▶ [Data extract]
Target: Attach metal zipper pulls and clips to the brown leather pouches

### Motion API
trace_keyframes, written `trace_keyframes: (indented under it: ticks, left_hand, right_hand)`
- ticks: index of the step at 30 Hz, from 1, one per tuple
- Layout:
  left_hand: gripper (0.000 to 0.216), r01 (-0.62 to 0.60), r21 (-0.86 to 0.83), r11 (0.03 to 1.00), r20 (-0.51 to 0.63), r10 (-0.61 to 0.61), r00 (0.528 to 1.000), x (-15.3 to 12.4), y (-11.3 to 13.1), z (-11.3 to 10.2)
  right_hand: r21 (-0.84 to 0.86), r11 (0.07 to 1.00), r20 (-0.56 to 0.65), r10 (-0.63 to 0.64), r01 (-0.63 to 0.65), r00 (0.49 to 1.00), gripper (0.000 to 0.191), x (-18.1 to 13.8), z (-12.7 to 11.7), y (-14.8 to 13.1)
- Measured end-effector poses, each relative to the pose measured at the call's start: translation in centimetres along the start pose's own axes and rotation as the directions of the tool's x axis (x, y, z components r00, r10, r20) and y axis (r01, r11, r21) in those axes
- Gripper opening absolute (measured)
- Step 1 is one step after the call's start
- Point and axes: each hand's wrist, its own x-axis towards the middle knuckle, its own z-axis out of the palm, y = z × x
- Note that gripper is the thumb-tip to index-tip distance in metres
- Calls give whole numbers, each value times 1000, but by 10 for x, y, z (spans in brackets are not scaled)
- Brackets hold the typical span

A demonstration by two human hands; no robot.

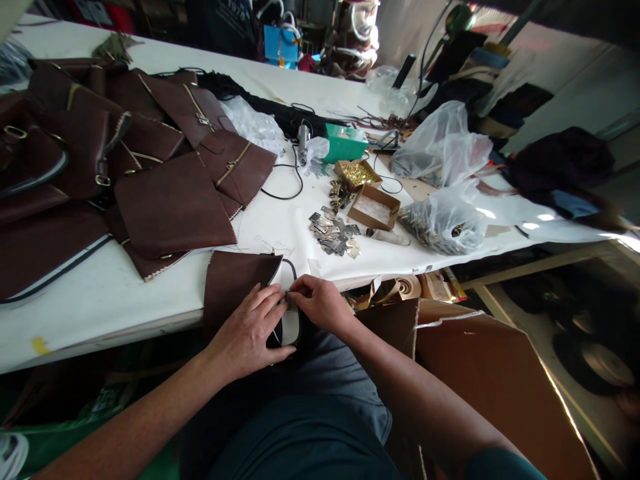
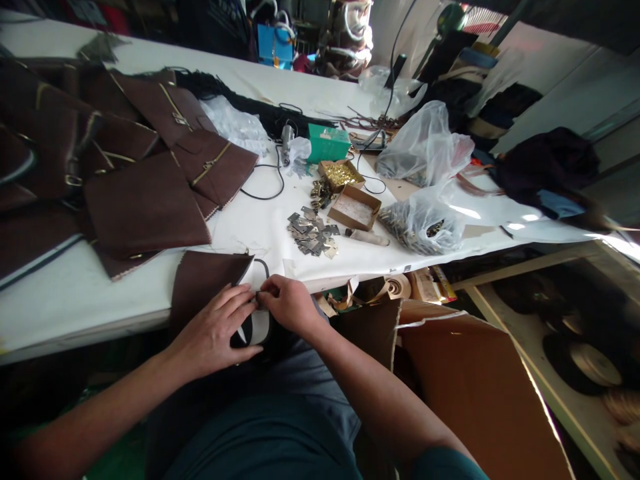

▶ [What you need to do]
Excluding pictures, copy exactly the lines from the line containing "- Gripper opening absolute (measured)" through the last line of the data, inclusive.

▶ [Written answer]
- Gripper opening absolute (measured)
- Step 1 is one step after the call's start
- Point and axes: each hand's wrist, its own x-axis towards the middle knuckle, its own z-axis out of the palm, y = z × x
- Note that gripper is the thumb-tip to index-tip distance in metres
- Calls give whole numbers, each value times 1000, but by 10 for x, y, z (spans in brackets are not scaled)
- Brackets hold the typical span

A demonstration by two human hands; no robot.

The answer to this exercise has been written out completely.